What is expected. Repeat exactly, and only, the lines below starting at the line that contains "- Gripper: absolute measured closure" and ending at the line that contains "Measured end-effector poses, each", inclusive of both.

Dataset extract.
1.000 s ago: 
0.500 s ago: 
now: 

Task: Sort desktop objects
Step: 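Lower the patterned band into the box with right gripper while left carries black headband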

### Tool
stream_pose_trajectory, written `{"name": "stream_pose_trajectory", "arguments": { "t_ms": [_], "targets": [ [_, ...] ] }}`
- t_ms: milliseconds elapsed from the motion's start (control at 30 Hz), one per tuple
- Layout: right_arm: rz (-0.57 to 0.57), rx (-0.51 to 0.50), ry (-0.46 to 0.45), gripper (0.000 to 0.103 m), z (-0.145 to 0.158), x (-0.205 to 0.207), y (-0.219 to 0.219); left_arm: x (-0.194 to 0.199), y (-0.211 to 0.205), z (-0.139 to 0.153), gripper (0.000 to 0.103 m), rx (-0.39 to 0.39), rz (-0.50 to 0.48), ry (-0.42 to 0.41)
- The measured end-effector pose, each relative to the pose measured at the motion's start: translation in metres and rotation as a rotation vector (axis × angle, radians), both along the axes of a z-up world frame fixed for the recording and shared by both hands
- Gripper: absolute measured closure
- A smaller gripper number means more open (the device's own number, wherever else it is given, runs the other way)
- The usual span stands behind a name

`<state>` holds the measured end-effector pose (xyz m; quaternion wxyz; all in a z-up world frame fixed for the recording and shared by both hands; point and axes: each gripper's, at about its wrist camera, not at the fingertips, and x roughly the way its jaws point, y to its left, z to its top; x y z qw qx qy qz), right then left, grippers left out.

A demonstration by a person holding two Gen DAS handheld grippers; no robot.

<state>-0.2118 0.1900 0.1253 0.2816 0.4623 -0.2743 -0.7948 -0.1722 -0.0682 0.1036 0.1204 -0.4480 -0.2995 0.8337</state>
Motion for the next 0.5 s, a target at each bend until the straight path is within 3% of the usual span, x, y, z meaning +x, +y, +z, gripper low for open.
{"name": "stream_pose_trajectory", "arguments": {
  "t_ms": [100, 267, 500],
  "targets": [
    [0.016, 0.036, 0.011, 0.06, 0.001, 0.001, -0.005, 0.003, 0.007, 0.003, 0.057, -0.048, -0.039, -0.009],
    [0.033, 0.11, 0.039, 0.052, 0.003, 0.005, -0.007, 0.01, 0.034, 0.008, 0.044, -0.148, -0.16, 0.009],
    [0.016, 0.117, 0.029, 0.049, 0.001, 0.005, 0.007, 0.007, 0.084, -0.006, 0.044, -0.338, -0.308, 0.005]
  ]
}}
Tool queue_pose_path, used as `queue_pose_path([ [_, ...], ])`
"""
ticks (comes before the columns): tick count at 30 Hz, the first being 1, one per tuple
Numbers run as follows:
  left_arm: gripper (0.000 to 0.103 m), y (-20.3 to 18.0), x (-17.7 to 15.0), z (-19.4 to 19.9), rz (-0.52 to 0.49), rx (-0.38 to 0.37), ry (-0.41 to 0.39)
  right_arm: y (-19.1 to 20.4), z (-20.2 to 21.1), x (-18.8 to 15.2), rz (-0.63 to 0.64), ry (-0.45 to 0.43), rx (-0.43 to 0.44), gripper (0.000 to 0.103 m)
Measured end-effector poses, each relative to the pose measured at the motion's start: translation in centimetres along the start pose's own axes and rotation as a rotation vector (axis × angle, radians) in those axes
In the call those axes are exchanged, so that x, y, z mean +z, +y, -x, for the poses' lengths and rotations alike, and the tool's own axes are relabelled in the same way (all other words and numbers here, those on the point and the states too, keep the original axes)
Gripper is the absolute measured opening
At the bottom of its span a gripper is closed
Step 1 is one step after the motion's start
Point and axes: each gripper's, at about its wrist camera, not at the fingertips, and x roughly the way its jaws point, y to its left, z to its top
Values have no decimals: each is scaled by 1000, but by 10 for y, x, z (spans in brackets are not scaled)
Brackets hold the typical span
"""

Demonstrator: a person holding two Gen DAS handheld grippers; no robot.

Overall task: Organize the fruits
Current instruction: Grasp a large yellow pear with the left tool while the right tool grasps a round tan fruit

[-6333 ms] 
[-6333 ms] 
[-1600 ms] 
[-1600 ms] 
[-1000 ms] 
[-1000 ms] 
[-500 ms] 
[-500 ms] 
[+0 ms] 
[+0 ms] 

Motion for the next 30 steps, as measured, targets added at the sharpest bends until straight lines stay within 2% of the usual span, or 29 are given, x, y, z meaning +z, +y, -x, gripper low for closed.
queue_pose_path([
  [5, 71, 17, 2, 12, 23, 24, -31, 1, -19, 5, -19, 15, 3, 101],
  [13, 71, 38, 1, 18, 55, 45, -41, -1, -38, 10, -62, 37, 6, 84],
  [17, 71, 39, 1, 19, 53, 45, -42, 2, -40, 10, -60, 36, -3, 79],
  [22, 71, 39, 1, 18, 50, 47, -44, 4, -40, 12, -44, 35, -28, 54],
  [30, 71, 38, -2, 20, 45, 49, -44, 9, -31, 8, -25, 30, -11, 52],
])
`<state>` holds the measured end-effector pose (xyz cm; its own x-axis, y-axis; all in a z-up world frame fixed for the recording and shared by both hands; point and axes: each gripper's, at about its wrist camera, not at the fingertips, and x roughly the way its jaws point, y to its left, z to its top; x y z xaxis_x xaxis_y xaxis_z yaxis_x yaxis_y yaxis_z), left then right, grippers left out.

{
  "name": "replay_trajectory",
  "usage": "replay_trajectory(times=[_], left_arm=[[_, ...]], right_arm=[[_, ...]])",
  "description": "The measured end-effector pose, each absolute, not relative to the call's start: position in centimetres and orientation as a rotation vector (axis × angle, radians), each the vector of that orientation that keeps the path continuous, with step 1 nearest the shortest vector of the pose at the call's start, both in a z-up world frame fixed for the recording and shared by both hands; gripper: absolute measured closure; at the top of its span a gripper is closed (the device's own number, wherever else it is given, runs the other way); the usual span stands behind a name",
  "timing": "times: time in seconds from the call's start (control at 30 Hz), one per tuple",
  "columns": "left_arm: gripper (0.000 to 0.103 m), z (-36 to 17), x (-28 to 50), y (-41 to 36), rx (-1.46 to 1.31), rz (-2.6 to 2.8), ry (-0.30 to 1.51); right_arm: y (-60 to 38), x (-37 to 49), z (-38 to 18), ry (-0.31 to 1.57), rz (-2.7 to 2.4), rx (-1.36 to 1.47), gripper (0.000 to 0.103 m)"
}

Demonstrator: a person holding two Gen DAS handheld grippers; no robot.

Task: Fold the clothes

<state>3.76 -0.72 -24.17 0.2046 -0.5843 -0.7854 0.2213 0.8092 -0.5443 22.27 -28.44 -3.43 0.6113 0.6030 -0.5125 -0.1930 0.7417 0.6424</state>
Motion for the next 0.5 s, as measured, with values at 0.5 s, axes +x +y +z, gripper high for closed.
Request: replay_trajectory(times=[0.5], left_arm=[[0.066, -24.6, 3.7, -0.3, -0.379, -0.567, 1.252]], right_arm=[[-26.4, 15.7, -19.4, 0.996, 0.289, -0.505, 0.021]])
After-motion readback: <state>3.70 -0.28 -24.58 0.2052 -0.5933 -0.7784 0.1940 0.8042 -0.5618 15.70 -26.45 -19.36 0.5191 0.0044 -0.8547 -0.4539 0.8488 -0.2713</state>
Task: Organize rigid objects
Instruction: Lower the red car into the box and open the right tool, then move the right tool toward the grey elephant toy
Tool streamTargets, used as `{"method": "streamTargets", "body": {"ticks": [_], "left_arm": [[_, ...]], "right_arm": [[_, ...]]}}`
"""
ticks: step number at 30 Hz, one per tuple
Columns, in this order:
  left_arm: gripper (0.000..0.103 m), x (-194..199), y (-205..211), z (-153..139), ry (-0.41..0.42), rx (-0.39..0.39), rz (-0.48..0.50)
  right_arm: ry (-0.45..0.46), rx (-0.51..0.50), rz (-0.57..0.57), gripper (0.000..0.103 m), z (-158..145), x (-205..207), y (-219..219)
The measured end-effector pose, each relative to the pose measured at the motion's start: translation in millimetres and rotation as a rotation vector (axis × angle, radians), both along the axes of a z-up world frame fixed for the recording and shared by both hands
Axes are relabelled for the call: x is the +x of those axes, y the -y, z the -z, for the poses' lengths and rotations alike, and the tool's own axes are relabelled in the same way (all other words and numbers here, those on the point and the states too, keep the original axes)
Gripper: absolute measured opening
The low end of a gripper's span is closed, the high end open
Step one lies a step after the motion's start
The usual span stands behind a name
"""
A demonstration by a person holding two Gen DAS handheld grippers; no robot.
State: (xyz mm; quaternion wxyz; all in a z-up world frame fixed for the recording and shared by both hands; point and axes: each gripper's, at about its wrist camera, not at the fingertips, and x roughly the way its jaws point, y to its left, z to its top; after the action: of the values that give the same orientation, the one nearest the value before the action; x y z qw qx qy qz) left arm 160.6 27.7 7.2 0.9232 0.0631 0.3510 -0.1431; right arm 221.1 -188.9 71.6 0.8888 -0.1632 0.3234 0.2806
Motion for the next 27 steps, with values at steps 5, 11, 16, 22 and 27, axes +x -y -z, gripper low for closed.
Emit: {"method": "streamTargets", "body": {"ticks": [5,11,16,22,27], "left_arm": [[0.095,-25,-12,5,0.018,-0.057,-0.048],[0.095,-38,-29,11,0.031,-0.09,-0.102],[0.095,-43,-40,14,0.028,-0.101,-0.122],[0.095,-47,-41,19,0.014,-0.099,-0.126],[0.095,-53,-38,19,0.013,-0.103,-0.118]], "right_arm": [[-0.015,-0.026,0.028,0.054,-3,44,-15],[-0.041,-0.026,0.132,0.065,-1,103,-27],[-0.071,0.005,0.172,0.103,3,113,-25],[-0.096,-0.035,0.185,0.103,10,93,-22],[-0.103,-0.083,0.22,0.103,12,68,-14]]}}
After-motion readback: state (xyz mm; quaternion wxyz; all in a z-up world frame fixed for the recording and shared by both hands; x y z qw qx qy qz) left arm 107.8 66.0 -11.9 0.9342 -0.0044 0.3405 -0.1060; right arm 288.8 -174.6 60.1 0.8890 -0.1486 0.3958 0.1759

Your response.
- Gripper: absolute measured closure
- A smaller gripper number means more open (the device's own number, wherever else it is given, runs the other way)
- The usual span stands behind a name

`<state>` holds the measured end-effector pose (xyz m; quaternion wxyz; all in a z-up world frame fixed for the recording and shared by both hands; point and axes: each gripper's, at about its wrist camera, not at the fingertips, and x roughly the way its jaws point, y to its left, z to its top; x y z qw qx qy qz), right then left, grippers left out.

A demonstration by a person holding two Gen DAS handheld grippers; no robot.

<state>-0.2118 0.1900 0.1253 0.2816 0.4623 -0.2743 -0.7948 -0.1722 -0.0682 0.1036 0.1204 -0.4480 -0.2995 0.8337</state>
Motion for the next 0.5 s, a target at each bend until the straight path is within 3% of the usual span, x, y, z meaning +x, +y, +z, gripper low for open.
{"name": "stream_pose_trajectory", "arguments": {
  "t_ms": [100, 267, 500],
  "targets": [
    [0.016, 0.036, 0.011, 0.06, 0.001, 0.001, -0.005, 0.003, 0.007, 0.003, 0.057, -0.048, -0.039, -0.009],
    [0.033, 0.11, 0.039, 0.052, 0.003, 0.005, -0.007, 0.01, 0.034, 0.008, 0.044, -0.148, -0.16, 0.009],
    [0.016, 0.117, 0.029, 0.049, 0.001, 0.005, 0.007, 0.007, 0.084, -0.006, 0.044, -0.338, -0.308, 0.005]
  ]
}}
Tool queue_pose_path, used as `queue_pose_path([ [_, ...], ])`
"""
ticks (comes before the columns): tick count at 30 Hz, the first being 1, one per tuple
Numbers run as follows:
  left_arm: gripper (0.000 to 0.103 m), y (-20.3 to 18.0), x (-17.7 to 15.0), z (-19.4 to 19.9), rz (-0.52 to 0.49), rx (-0.38 to 0.37), ry (-0.41 to 0.39)
  right_arm: y (-19.1 to 20.4), z (-20.2 to 21.1), x (-18.8 to 15.2), rz (-0.63 to 0.64), ry (-0.45 to 0.43), rx (-0.43 to 0.44), gripper (0.000 to 0.103 m)
Measured end-effector poses, each relative to the pose measured at the motion's start: translation in centimetres along the start pose's own axes and rotation as a rotation vector (axis × angle, radians) in those axes

The requested output is complete.